In [1]:
# Import libraries
import numpy as np
from parametriLancio import get_parametri  # Make sure parametri.py is in the same directory

import pandas as pd
import seaborn as sns

from sampling import Sampling

In [2]:
import numpy as np

class Generate_Population:
    def __init__(self, params):
        """
        Initialize the population generator with parameters.
        """
        np.random.seed(params['random_seed'])  # For reproducibility

        self.Q = params['Q']                  # Number of frames
        self.N = params['N']                  # Population size
        self.mean = np.array(params['mean'])  # Mean for multivariate normal
        self.cov = np.array(params['cov'])    # Covariance matrix
        self.Nd_pct = np.array(params['Nd_pct'])  # Proportion per domain
        self.mx = params["mx"]                # Target mean x
        self.my = params["my"]                # Target mean y

    def frame_membership(self):
        """
        Create binary matrix D x Q, where each row represents 
        frame membership for a domain.
        """
        self.D = 2**self.Q - 1
        self.d = np.arange(1, self.D + 1)
        self.q = np.arange(1, self.Q + 1)
        self.dBinary = np.array([
            list(map(int, np.binary_repr(i, self.Q)[::-1]))
            for i in range(1, self.D + 1)
        ])

    def evaluate_multiplicity(self):
        """
        Compute multiplicity (number of frames) per domain.
        """
        self.md = self.dBinary.sum(axis=1)

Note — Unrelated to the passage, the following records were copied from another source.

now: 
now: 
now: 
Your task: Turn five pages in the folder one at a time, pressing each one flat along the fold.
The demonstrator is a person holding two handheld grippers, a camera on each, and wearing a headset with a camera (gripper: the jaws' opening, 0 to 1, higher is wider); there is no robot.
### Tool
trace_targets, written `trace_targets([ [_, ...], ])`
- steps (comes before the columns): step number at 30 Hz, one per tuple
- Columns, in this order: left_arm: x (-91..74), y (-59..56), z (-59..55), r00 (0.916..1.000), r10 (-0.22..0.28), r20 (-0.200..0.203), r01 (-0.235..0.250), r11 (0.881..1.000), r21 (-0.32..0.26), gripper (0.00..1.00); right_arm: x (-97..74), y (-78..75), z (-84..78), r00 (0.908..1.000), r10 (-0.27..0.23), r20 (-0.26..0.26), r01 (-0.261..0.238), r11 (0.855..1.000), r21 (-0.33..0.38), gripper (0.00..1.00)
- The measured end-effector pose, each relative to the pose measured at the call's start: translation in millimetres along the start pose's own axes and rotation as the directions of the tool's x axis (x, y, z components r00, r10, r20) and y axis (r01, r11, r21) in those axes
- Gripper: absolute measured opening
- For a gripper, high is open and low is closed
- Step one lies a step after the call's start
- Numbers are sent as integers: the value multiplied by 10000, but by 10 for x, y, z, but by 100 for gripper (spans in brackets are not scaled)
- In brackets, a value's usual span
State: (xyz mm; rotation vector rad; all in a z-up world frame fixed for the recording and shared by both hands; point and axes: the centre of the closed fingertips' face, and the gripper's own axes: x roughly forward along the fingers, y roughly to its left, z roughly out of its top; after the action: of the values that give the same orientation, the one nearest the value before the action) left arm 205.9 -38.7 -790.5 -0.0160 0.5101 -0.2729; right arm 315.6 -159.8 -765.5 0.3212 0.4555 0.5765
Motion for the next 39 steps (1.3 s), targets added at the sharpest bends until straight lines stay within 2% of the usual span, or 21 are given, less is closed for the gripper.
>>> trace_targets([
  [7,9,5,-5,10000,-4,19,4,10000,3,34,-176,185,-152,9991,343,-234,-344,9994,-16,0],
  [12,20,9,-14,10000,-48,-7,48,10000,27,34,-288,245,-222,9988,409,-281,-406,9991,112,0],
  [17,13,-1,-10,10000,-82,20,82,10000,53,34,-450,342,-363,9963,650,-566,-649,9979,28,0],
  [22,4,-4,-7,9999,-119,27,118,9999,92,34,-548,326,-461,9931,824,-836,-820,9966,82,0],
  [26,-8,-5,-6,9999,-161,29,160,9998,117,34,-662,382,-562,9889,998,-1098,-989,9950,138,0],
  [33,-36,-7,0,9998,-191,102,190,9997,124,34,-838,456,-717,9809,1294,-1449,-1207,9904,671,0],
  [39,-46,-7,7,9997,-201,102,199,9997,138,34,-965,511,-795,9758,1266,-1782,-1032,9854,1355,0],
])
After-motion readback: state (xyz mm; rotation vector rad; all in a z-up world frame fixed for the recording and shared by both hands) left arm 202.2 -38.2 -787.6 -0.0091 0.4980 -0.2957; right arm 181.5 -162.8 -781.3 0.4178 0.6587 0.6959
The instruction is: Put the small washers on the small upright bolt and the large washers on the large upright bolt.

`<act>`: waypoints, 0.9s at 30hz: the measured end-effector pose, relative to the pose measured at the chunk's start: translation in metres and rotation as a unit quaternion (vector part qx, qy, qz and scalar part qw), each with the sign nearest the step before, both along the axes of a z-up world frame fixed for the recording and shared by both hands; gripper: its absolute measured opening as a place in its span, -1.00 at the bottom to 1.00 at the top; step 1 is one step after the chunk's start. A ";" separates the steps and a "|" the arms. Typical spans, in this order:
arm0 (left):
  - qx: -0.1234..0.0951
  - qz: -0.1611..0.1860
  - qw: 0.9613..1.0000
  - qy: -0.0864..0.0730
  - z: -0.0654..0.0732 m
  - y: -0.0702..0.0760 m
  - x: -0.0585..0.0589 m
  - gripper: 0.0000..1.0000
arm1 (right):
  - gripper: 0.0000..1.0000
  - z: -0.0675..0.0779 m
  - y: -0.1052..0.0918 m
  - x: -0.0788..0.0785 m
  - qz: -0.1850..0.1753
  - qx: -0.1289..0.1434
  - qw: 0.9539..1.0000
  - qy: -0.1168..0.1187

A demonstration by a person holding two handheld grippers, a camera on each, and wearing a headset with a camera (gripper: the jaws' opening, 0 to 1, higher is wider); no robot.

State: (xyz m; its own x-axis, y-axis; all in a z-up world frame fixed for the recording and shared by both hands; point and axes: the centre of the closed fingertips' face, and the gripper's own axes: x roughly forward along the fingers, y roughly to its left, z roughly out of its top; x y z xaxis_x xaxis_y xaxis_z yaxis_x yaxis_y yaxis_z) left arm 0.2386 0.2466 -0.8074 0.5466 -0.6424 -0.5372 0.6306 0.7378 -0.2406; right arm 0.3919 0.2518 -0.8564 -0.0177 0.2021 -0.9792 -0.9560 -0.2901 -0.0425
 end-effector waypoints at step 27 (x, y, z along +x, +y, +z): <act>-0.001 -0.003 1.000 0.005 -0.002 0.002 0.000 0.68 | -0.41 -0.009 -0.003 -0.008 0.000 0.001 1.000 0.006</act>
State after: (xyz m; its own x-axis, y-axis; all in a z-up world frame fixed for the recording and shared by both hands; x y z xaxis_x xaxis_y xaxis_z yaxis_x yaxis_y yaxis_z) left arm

    def generate_population(self):
        """
        Generate positive-valued multivariate normal data (y, x).
        """
        yx = []
        while len(yx) < self.N:
            vals = np.random.multivariate_normal(self.mean, self.cov)
            if np.all(vals > 0):
                yx.append(vals)
        yx = np.array(yx) / 100.0
        self.y = yx[:, 0]
        self.x = yx[:, 1]

        # Check means
        assert np.isclose(self.y.mean()*100, self.my, atol=2), f"y mean off: {self.y.mean()*100}"
        assert np.isclose(self.x.mean()*100, self.mx, atol=8), f"x mean off: {self.x.mean()*100}"

    def population_size_per_domain(self):
        """
        Allocate population to domains according to Nd_pct.
        """
        self.Nd = np.round(self.Nd_pct * self.N).astype(int)
        diff = self.N - self.Nd.sum()
        if diff != 0:
            self.Nd[0] += diff
        assert self.Nd.sum() == self.N

    def assign_domains(self):
        """
        Randomly assign individuals to domains.
        """
        labels = np.arange(self.N)
        np.random.shuffle(labels)

        self.domains = []
        start = 0
        for nd in self.Nd:
            self.domains.append(labels[start:start+nd].tolist())
            start += nd

    def assign_frames(self):
        """
        Determine which individuals belong to each frame.
        """
        self.frames = []
        for iq in range(self.Q):
            idxs = []
            for idom in range(self.D):
                if self.dBinary[idom, iq] == 1:
                    idxs.extend(self.domains[idom])
            self.frames.append(sorted(idxs))

    def create_per_frame_variables(self):
        """
        Compute x and y values per frame.
        """
        self.x_kq = [[self.x[i] for i in frame] for frame in self.frames]
        self.y_kq = [[self.y[i] for i in frame] for frame in self.frames]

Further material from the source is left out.